À Ransac, le modèle est sélectionné, qui est soutenu par la plupart des valeurs mesurées. Cela correspond à la minimisation d’une somme

C {DisplayStyle C}

, dans lequel toutes les valeurs sans erreur sont reçues avec 0 et toutes les valeurs aberrantes avec une valeur constante:

C = ∑ ip ( Erreur ) avec p = { 0,wenn Fehler<Fehlerschrankekonstantwenn Fehler≥Fehlerschranke{displayStyle c = sum _ {i} p ({text {error}}) quad {text {with}} quad p = left {{begin {array}} 0, & {text {if Error}}

Le modèle calculé peut être très imprécis si la barrière d’erreur a été réglée trop élevée – plus elle est élevée, plus les solutions ont les mêmes valeurs pour

C {DisplayStyle C}

. Dans les cas extrêmes, toutes les erreurs des valeurs mesurées sont plus petites que la barrière d’erreur, de sorte que

C {DisplayStyle C}

est toujours 0. Cela signifie qu’aucune valeur aberrante ne peut être reconnue et Ransac offre une mauvaise estimation.

MSAC ( M -Stimateur sur mère C Onensus) est une expansion de Ransac qui utilise une fonction cible à minimiser:

C = ∑ ip ( Erreur ) avec p = { Fehler,wenn Fehler<Fehlerschrankekonstanter Wert groesser als Fehlerschranke,wenn Fehler≥Fehlerschranke{displaystyle c = sum _ {i} p ({text {error}}) quad {text {with}} quad p = left {{{array}} {text {error,}} & {text {if error}}

Avec cette fonction, les valeurs aberrantes continuent de recevoir une certaine “punition” plus grande que la barrière d’erreur. Les valeurs inférieures à la barrière d’erreur vont directement dans la somme avec l’erreur au lieu de 0. Cela élimine le problème mentionné, car mieux il correspond au modèle, moins le point contribue à la somme. [9]

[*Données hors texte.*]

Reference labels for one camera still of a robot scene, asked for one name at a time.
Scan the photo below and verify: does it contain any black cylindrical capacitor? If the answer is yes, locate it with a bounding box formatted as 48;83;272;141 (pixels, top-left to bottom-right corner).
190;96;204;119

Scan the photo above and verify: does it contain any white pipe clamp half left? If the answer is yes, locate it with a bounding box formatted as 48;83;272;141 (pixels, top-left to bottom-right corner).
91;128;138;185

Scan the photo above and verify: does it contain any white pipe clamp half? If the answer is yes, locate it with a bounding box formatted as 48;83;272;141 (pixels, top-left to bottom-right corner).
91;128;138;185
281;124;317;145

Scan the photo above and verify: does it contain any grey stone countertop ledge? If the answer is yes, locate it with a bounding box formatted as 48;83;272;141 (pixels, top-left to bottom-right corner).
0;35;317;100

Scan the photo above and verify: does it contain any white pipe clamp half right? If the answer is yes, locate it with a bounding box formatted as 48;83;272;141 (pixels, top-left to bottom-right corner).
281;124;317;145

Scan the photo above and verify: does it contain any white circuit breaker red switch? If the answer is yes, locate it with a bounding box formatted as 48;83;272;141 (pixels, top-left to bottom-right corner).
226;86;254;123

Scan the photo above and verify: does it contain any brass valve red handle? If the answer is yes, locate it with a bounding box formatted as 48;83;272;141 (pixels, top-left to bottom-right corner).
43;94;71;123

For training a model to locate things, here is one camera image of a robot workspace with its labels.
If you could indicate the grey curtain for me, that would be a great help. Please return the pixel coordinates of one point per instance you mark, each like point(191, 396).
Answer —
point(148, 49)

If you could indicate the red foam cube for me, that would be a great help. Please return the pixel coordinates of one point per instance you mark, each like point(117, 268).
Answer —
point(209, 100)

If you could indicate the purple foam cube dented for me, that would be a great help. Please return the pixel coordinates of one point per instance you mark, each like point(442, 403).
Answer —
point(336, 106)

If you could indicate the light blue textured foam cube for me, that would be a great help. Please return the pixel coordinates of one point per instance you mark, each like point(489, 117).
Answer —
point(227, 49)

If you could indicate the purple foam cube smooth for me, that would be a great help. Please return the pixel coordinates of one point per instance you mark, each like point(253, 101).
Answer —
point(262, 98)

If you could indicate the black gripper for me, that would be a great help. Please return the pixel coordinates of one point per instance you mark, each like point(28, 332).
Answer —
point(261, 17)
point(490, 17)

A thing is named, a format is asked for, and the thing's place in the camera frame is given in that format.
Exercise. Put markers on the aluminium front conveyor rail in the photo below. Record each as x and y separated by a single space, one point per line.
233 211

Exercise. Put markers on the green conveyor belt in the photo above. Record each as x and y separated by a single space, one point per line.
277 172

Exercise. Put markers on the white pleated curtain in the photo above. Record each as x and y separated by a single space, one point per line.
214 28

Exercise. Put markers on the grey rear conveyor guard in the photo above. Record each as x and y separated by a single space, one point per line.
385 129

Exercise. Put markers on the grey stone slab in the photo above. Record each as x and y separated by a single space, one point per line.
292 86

  1. Robert C. Bolles: Page d’accueil à SRI . ( en ligne [Consulté le 11 mars 2008]).
  2. Martin A. Fischler: Page d’accueil à SRI . ( en ligne [Consulté le 11 mars 2008]).
  3. Martin A. Fischler et Robert C. Bolles: Exemple de consensus aléatoire: un paradigme pour l’ajustement du modèle avec des applications à l’analyse d’image et à la cartographie automatisée . Mars 1980 ( en ligne [PDF; 301 kb ; Consulté le 13 septembre 2007]).
  4. Cantzler, H. “Consensus d’échantillon aléatoire (RANSAC).” Institut de perception, d’action et de comportement, Division des informations, Université d’Édimbourg (1981). http://citeseerx.ist.psu.edu/viewdoc/download?doi=10.1.1.106.3035&rep=rep1&type=pdf
  5. Jour Ewering: Suivi basé sur un modèle à l’aide de corrélations de lignes et de points . Septembre 2006 ( en ligne [PDF; 9.5 Mb ; Consulté le 2 août 2007]).
  6. Martin A. Fischler et Robert C. Bolles: Ransac: une perspective historique . 6. juin 2006 ( en ligne [Ppt; 2.8 Mb ; consulté le 11 mars 2008]).
  7. Prières chrétiennes und wolfgang en premier: Détermination directe des cylindres à partir de points 3D sans utiliser de norme de surface . 2006 ( Uni-Bonn.de [PDF; Consulté le 25 août 2016]).
  8. Ondřej Chum, Jiři Matas et Štěpàn Amélioration de Ransac par optimisation du modèle généralisé . 2004 (en ligne [PDF; consulté le 7 août 2007]).
  9. P.H.S. Torr et A. Zisserman: MLESAC: un nouvel estimateur robuste avec une application à l’estimation de la géométrie de l’image . 1996 ( en ligne [PDF; 855 kb ; Consulté le 7 août 2007]).